Mais Émilienne, qui venait de perdre son père, un ancien mineur, a fait plus que cela encore. Si elle a effectivement fait de sa maison un poste de secours avec l’aide d’un médecin militaire écossais, elle a aussi donné de précieuses indications qui ont permis aux soldats britanniques de réduire un nid de résistance allemand.

Mieux encore : pour sauver un soldat britannique pris sous le feu, elle a lancé des grenades pour mettre hors de combat deux tireurs embusqués allemands, cachés dans une maison voisine de la sienne. Et elle récidivera un peu plus tard, en tirant sur deux fantassins ennemis avec un révolver dont elle venait de se saisir.

Outre les décorations britanniques, décernées avec parcimonie à l’époque, Émilienne Moreau recevra aussi la Croix de Guerre avec palme… Fait inédit pour un civil, a fortiori pour une adolescente!

Après la guerre, Émilienne Moreau reprendra le cours normal de sa vie et déviendra institutrice. En 1932, elle finit par se marier avec Just Évrard, alors secrétaire général adjoint de la fédération socialiste du Pas-de-Calais. Et elle s’engage en politique, dans la même formation que son mari.

Quand survient la débâcle de 1940, Émilienne Moreau-Évrard est maman de deux enfants. Connue des Allemands, elle est alors placée en résidence surveillée chez sa mère, à Lillers (Pas-de-Calais) tandis que son mari est resté à Lens. Après avoir finalement été autorisée à rejoindre sa famille, elle entre immédiatement dans la Résistance, d’abord en distribuant des tracts puis en prenant contact avec l’Intelligence Service, à qui elle adresse de précieux renseignements.

Après avoir été arrêté et détenu pendant quelques mois, son mari passe en zone Sud en avril 1942. Émilienne le rejoint à Thonon avant de s’installer à Lyon. Là, elle devient agent de liaison du réseau Brutus fondé un an plus tôt par Pierre Fourcaud, avec l’appui de militants socialistes des Bouches-du-Rhône. Elle prend plusieurs pseudonymes (« Émilienne la Blonde », « Jeanne Poirier ») et assure plusieurs missions à Paris. Puis elle finit par rejoindre le mouvement « France au Combat ».

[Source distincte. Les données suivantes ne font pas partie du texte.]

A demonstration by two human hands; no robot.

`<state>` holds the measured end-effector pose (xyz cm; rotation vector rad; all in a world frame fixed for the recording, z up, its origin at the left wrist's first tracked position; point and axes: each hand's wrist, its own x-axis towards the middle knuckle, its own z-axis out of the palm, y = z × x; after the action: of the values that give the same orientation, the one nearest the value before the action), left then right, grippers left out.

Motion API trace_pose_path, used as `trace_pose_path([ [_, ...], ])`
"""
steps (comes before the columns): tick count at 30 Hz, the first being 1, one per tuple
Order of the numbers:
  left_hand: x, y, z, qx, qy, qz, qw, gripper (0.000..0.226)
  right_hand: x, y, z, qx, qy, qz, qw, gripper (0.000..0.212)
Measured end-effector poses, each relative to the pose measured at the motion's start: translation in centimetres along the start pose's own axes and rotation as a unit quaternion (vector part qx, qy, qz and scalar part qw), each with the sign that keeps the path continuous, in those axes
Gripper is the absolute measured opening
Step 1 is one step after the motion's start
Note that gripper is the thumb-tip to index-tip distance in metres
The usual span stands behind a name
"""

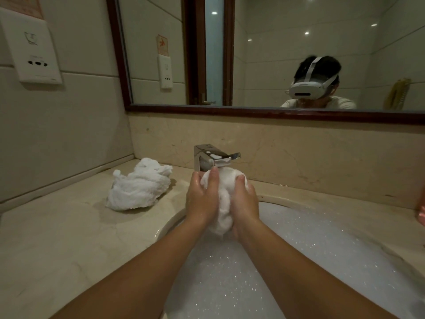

moreau-20160808Au printemps 1944, l’étau se resserre autours d’Émilienne Moreau-Évrard. Fin mars, elle échappe de peu à un coup de filet de la Gestapo… Mais 17 de ses camarades n’auront pas eu cette chance. Puis, à Lyon, deux mois plus tard, alors que le mouvement « la France au Combat » est décimé par une série de rafles, elle manque de se faire arrêter. Elle parviendra à s’enfuir, malgré les rafales des mitraillettes allemandes.

Traquée en France métropolitaine, Émilienne est finalement exfiltrée par avion vers Londres en août 1944, après plusieurs tentatives infructueuses. Elle est ensuite désignée pour siéger à l’Assemblée consultative provisoire d’Alger. Son exil ne durera pas longtemps car elle retrouvera sa famille en septembre de la même année et reprendra sa vie militante. Puis, 29 ans après avoir été reçue à l’ambassade de Grande-Bretagne, elle est décorée de la Croix de la Libération par le général de Gaulle à Béthune.

Après la guerre Émilienne Moreau-Évrard continuera ses activités politiques et deviendra la présidente de la fédération du Pas-de-Calais des anciens combattants républicains. Elle s’éteindra le 5 janvier 1971, à l’issue d’une existence marquée par un courage qui force le respect et un sens remarquable  de l’engagement au service de son pays.